The Green Investment Bank set up by David Cameron had a similar philosophy – capable of investing money into eco projects. After five years, however, it was sold off to Macquarie for £2.3 billion, after then-Business Secretary Sajid Javid argued that it needed access to private capital.

Doug Parr of Greenpeace said that “selling a great British success story, which levered private money into eco-projects, to a controversial Australian bank known for asset-stripping, is a disaster”.

Macquarie combined the bank with its UK renewable energy investing business, claiming that the deal would create one of Europe’s largest teams of green energy investment specialists.

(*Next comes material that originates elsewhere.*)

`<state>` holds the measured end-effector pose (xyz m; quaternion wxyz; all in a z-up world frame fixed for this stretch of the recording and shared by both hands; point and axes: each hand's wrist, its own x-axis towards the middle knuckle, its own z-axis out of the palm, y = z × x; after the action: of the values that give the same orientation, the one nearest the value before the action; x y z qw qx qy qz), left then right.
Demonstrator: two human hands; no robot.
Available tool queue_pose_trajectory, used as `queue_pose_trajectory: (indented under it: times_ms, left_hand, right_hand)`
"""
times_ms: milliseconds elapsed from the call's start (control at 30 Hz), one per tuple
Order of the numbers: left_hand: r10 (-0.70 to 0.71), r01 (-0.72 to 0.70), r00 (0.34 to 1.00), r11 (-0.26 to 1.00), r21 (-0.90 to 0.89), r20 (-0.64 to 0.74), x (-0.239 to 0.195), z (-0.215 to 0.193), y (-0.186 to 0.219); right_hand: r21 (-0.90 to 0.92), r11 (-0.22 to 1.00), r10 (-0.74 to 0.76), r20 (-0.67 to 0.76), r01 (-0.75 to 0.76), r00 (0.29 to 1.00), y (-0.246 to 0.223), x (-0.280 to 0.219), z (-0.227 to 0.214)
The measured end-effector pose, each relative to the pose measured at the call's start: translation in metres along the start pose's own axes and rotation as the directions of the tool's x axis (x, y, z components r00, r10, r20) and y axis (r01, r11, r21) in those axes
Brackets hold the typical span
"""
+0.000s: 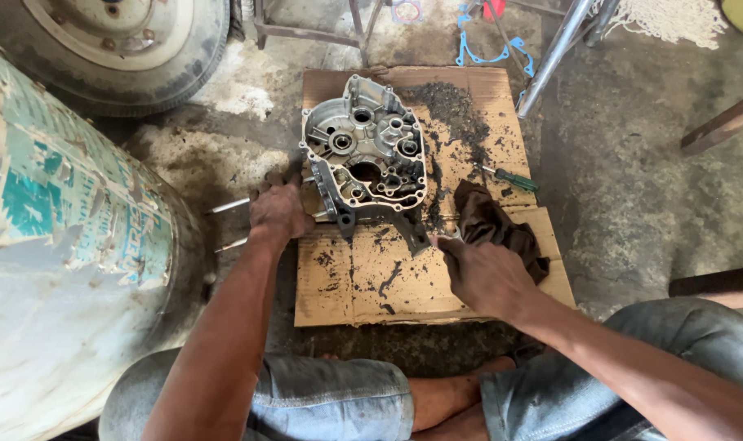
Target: The person cleans a disassembled engine casing by scraping grime with a screwdriver and wiping it with a cloth. They use a wrench to loosen and remove bolts, then continue scraping and wiping the interior surfaces.
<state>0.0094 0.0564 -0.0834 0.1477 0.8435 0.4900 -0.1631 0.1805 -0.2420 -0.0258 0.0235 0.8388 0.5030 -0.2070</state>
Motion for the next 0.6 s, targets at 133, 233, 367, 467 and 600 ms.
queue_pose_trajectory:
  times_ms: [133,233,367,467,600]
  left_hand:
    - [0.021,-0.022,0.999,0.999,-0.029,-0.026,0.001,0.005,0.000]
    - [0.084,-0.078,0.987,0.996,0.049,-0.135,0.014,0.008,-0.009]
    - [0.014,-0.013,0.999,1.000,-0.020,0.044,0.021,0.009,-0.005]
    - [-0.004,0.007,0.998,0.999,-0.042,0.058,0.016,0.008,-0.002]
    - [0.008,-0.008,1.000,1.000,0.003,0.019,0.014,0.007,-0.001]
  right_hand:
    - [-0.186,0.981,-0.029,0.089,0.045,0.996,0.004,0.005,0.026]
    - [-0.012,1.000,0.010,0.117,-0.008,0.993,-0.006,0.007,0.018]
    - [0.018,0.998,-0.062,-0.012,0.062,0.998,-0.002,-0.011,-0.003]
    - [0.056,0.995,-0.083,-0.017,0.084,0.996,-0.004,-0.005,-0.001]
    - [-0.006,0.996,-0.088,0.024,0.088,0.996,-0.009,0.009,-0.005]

Meanwhile, the announced creation of Great British Railways last year was lauded as a sign of re-nationalisation for the country’s chaotic train infrastructure, ending the system of passenger rail franchising. But while the Government will set the timetables and collect fare revenue, private operators will still be contracted to run the trains. Indeed, the Government emphasised that “there will remain a substantial and often greater role for the private sector”. 

The private sector is now firmly embedded in British infrastructure development. And while Chinese involvement has raised concerns at the top level, other controversial firms and nations are welcomed with open arms. Geopolitical relationships, a lack of accountability and an unwillingness to spend public money on infrastructure ultimately mean that Britain is up for sale.